[3/4] libstdc++: More efficient is_leap.

Message ID CAOfgUPj1UwwKs5HjjFW3T=F2+ubzs5AhQPkEyfZoY2s_qh=mBQ@mail.gmail.com
State New
Headers show
Series
  • [1/4] libstdc++: More efficient date from days.
Related show

Commit Message

Kewen.Lin via Gcc-patches Feb. 23, 2021, 1:25 p.m.
This patch reimplements std::chrono::year::is_leap().  Leap year check is
ubiquitously implemented (including here) as:

    y % 4 == 0 && (y % 100 != 0 || y % 400 == 0).

The rationale being that testing divisibility by 4 first implies an earlier
return for 75% of the cases, therefore, avoiding the needless calculations of
y % 100 and y % 400. Although this fact is true, it does not take into account
the cost of branching.  This patch, instead, tests divisibility by 100 first:

    (y % 100 != 0 || y % 400 == 0) && y % 4 == 0.

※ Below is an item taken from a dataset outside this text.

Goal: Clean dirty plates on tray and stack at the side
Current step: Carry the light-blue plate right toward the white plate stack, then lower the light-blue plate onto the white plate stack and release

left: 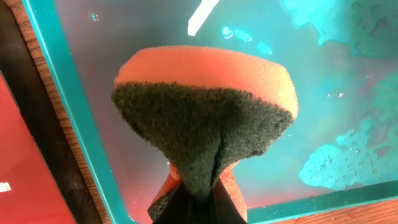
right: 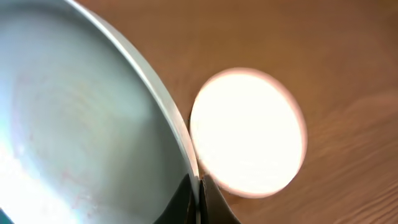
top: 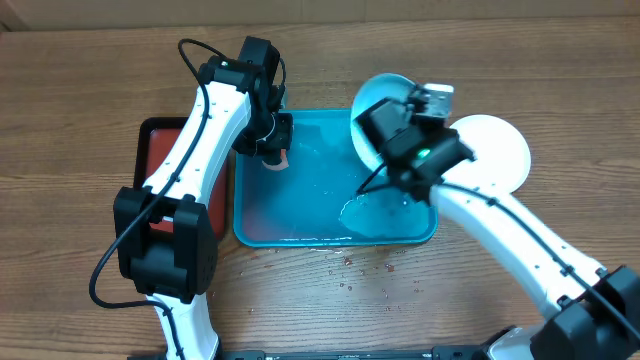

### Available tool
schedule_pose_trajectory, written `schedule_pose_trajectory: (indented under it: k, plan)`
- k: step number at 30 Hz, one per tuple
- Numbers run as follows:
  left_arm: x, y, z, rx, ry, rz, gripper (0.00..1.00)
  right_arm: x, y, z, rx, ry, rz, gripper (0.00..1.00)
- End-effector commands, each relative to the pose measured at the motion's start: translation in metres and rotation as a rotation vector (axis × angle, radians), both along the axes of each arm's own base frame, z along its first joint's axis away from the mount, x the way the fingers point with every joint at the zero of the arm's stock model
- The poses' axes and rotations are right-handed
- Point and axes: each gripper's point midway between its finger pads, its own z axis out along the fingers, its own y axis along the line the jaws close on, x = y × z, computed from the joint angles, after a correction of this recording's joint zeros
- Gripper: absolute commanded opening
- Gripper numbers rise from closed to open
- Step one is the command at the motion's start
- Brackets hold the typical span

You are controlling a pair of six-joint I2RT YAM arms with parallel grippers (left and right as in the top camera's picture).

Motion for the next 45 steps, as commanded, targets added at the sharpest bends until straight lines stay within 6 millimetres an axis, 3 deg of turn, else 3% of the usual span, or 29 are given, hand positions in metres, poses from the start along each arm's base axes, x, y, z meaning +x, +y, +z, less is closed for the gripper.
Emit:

It is certainly counterintuitive that this could be more efficient since among
the three divisibility tests (4, 100 and 400) the one by 100 is the only one
that can never provide a definitive answer and a second divisibility test (by 4
or 400) is always required. However, measurements [1] in x86_64 suggest this is
3x more efficient!  A possible explanation is that checking divisibility by 100
first implies a split in the execution path with probabilities of (1%, 99%)
rather than (25%, 75%) when divisibility by 4 is checked first.  This decreases
the entropy of the branching distribution which seems to help prediction.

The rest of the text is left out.